Integrated single-cell atlas of human atherosclerotic plaques

Abstract

Atherosclerosis, a major cause of cardiovascular diseases, is characterized by the buildup of lipids and chronic inflammation in the arteries, leading to plaque formation and potential rupture. The underlying causal immune mechanisms and alterations in structural cell composition and plasticity driving plaque progression remain incompletely defined. Recent advances in single-cell transcriptomics (scRNA-seq) have provided deeper insights into the roles of immune and non-immune cells in atherosclerosis. However, existing public scRNA-seq datasets often lack comprehensive cell type coverage and consistent annotations, posing challenges for downstream analyses. In this study, we present an integrated single-cell atlas of human atherosclerotic plaques, encompassing 261,747 high-quality annotated cells from carotid, coronary, and femoral arteries.
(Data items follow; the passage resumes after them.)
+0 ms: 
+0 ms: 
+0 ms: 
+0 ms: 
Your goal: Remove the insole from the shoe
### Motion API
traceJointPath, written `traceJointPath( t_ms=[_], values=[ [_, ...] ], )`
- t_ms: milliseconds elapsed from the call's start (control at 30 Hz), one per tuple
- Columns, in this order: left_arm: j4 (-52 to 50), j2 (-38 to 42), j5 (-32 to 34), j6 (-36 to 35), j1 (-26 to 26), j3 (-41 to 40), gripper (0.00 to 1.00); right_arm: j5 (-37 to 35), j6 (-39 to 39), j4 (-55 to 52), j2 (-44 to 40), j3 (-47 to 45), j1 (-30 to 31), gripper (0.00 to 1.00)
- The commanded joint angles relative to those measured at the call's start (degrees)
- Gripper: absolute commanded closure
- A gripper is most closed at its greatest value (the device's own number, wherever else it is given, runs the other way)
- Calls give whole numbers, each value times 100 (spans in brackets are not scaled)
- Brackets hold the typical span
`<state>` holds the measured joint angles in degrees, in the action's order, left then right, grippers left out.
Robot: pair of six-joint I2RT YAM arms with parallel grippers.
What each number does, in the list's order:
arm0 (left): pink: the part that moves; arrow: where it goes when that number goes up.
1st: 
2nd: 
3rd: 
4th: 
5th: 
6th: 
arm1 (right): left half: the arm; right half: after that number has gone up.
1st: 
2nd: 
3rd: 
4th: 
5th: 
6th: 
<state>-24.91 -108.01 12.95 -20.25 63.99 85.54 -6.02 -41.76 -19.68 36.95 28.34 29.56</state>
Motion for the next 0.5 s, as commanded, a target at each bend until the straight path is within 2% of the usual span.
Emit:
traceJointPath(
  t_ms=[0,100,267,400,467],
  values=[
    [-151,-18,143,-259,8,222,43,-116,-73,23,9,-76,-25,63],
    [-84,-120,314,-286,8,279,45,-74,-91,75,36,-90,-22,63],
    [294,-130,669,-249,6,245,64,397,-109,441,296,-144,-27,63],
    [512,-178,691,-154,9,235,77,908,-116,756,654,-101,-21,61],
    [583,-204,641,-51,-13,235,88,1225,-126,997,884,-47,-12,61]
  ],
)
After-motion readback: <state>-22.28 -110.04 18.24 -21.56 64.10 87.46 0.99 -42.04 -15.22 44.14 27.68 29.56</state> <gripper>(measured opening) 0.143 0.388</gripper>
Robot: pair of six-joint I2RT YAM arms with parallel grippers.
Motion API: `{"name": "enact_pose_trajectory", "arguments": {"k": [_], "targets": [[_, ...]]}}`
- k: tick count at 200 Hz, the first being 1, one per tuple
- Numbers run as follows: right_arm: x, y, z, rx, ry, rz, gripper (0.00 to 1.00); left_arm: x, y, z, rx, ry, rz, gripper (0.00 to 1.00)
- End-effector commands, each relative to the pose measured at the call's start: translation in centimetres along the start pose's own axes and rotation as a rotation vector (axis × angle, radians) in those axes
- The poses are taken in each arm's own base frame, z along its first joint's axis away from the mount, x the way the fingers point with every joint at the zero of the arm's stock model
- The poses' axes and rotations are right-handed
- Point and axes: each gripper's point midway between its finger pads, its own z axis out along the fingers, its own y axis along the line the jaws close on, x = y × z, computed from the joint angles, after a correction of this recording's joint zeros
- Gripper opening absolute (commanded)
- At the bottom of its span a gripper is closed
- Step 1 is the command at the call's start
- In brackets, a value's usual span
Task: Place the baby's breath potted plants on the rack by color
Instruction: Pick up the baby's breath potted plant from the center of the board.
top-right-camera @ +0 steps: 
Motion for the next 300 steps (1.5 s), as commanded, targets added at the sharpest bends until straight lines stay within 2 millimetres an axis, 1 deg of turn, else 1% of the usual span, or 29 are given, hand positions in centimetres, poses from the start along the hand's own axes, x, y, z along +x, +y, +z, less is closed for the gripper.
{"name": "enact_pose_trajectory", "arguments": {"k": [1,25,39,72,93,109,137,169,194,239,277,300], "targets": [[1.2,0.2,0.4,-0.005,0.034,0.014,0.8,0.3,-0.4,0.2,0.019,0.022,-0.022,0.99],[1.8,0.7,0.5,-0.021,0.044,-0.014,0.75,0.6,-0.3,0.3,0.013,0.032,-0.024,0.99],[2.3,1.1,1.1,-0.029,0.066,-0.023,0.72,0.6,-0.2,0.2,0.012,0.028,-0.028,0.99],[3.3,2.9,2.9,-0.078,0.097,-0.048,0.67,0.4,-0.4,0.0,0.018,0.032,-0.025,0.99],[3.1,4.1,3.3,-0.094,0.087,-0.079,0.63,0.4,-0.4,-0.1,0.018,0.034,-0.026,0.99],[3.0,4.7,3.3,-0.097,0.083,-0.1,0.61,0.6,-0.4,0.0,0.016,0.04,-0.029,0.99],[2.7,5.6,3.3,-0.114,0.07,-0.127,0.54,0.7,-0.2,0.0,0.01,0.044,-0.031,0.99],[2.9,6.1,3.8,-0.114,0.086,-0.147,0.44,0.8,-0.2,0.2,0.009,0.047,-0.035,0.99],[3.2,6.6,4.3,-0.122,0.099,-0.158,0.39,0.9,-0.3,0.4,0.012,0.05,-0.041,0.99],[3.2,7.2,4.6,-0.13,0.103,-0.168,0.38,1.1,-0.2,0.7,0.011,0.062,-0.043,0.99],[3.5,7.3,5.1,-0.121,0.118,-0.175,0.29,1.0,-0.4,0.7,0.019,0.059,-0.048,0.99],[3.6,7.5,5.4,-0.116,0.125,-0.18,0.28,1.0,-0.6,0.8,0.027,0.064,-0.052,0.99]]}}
By benchmarking and applying the best-performing data integration method, scPoli, we achieved robust cell type annotations validated by expert consensus and surface protein measurements. This comprehensive atlas enables accurate automatic cell type annotation of new datasets, optimal experimental design, and deconvolution of existing as well as novel bulk RNA-seq data to comprehensively determine cell type proportions in human atherosclerotic lesions. It facilitates future studies by providing an interactive WebUI for easy data annotation and experimental design, while supporting various downstream applications, including integration of genetic association studies and experimental planning.